* **Assigned task**
Show each line of the data below that has the string "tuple" in it.

Available data below:

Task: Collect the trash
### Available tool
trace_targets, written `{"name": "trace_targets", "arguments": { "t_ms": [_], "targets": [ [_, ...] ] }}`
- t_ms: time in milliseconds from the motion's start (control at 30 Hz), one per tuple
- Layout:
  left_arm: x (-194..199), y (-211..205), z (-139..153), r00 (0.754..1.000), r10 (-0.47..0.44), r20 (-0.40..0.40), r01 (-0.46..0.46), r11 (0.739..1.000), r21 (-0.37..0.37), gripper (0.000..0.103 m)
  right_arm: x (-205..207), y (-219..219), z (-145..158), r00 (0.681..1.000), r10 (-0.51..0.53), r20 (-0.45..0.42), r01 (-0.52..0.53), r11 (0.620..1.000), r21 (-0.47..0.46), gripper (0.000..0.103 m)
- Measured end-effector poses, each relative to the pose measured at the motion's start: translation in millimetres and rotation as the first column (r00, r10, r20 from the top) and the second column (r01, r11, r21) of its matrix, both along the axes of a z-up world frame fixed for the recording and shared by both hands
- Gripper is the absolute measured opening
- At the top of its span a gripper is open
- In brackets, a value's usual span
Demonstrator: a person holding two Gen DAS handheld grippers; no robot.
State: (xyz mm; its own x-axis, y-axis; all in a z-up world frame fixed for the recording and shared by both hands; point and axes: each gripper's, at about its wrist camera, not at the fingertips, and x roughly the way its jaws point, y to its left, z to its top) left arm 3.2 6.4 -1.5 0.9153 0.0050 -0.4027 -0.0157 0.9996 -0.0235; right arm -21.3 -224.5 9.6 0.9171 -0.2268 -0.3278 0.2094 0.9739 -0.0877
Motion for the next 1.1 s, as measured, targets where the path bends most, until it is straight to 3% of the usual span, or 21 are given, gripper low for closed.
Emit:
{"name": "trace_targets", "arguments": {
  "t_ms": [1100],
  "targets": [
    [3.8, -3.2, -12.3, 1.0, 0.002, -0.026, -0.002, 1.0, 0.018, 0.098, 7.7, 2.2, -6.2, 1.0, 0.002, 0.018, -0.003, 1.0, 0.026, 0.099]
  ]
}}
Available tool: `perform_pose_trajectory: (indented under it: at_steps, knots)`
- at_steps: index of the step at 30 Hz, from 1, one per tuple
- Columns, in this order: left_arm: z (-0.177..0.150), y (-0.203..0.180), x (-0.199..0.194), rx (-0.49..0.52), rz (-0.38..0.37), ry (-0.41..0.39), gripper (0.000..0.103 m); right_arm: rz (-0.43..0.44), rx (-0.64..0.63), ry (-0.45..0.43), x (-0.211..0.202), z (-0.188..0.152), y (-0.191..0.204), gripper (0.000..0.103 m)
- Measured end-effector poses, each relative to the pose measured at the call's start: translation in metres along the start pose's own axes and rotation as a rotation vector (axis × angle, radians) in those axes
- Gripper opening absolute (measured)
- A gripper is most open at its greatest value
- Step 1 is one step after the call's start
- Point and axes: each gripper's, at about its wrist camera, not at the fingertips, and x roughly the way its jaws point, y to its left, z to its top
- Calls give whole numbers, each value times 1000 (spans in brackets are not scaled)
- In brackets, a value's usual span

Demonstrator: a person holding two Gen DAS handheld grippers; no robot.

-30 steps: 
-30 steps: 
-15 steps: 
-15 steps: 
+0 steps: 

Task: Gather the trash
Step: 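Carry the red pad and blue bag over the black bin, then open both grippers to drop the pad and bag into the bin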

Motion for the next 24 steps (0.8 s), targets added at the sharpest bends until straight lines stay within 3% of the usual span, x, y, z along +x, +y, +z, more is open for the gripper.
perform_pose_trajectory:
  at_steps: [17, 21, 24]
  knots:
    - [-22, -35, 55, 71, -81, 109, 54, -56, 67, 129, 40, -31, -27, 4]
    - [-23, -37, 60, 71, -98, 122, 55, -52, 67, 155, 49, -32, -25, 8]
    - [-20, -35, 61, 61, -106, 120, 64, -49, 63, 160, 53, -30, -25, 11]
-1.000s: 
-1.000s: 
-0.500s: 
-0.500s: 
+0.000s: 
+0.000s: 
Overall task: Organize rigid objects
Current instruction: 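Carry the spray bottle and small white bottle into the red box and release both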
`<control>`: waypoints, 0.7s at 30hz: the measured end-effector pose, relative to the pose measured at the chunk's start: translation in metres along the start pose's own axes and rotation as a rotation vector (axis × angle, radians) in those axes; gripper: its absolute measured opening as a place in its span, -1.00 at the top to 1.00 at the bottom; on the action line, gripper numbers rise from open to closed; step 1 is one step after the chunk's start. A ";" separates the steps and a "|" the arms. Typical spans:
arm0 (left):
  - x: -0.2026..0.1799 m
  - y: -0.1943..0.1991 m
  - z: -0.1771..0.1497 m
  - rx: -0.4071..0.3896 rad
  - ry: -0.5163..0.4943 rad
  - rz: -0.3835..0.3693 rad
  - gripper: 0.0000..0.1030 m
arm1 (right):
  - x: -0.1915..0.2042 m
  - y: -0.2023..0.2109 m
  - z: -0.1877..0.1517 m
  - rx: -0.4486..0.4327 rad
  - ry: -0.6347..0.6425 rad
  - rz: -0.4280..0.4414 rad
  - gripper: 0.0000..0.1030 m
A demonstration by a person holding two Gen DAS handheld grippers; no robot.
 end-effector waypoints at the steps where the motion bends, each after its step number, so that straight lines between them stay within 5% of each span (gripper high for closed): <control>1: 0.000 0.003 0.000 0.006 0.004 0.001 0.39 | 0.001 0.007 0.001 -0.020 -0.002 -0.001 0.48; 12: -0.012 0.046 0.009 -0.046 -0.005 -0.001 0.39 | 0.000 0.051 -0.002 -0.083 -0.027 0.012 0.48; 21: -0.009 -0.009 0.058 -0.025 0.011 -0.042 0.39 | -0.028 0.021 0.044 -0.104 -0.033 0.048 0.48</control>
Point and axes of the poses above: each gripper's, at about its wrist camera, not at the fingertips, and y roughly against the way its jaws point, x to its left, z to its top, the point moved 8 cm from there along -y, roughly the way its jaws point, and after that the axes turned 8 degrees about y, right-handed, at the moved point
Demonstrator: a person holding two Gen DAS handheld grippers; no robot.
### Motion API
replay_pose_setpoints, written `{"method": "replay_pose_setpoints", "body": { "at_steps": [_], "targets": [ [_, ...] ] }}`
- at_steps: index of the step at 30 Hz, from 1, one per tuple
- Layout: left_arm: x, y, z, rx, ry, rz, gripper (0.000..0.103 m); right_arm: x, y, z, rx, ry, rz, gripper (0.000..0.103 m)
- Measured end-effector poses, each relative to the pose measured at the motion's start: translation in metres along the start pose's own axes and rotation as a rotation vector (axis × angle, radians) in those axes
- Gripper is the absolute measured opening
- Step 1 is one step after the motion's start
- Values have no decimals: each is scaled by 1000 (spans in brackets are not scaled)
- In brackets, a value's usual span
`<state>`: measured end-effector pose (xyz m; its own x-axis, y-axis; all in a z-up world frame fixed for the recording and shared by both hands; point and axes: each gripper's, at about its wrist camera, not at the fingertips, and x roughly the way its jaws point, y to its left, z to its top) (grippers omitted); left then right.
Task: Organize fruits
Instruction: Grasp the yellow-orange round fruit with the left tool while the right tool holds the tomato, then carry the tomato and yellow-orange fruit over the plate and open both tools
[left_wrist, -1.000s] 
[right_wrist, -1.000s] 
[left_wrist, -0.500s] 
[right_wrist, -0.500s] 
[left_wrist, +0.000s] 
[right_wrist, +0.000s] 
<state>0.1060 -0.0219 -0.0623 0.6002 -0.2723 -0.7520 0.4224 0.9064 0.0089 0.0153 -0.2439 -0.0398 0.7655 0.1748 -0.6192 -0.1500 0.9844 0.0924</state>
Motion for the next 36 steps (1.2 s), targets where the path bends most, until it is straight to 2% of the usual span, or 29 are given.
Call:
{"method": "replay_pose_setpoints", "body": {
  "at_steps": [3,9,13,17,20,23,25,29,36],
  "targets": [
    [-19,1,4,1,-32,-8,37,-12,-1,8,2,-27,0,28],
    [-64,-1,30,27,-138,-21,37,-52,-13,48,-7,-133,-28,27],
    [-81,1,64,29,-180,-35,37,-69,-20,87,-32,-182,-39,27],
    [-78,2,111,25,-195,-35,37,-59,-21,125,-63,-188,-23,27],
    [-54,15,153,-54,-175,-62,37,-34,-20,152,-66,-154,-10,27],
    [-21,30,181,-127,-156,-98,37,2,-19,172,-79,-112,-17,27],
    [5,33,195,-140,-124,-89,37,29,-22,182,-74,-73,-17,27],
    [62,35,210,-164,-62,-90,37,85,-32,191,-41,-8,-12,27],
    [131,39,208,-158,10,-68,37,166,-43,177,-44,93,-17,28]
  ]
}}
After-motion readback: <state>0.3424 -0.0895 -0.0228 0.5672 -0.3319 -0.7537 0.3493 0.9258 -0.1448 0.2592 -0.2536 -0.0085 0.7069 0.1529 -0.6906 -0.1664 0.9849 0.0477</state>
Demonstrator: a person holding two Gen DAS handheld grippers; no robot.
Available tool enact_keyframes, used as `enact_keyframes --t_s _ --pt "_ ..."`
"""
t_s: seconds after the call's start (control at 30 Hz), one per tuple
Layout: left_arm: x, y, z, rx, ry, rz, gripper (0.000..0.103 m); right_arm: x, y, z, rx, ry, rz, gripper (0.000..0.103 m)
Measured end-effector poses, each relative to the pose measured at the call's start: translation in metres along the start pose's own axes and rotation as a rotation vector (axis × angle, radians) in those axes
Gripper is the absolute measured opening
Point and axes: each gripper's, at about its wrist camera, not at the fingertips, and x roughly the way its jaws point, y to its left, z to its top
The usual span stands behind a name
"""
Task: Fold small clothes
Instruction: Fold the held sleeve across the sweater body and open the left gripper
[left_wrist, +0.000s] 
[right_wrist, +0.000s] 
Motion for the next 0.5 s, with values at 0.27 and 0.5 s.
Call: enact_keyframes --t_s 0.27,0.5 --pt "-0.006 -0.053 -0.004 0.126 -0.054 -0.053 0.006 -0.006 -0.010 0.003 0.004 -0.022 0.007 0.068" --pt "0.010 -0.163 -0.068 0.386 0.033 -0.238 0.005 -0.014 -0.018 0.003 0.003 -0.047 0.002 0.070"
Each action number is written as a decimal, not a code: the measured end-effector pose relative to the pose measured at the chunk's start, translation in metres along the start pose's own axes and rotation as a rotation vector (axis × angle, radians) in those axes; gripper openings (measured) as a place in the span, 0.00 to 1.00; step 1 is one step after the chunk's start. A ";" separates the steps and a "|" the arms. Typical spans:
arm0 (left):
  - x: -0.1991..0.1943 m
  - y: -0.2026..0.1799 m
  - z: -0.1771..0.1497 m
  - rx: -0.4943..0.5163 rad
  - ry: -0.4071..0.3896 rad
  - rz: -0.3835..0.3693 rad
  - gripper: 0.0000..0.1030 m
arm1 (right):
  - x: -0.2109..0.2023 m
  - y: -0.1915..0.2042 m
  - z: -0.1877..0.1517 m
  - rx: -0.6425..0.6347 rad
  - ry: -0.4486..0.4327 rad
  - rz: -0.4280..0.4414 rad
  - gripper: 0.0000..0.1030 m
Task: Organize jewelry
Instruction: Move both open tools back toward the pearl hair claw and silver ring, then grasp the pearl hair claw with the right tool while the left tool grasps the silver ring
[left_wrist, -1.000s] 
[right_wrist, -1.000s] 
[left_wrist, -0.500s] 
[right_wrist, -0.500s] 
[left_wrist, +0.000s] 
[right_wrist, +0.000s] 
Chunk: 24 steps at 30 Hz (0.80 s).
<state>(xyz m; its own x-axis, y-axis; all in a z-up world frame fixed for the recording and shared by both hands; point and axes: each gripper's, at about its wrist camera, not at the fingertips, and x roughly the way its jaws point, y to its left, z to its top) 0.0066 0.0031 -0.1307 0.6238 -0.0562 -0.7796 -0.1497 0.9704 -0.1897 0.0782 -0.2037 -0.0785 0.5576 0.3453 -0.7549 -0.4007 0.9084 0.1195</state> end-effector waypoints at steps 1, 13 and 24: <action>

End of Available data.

* **Result for this exercise**
- t_ms: time in milliseconds from the motion's start (control at 30 Hz), one per tuple
- at_steps: index of the step at 30 Hz, from 1, one per tuple
- at_steps: index of the step at 30 Hz, from 1, one per tuple
t_s: seconds after the call's start (control at 30 Hz), one per tuple

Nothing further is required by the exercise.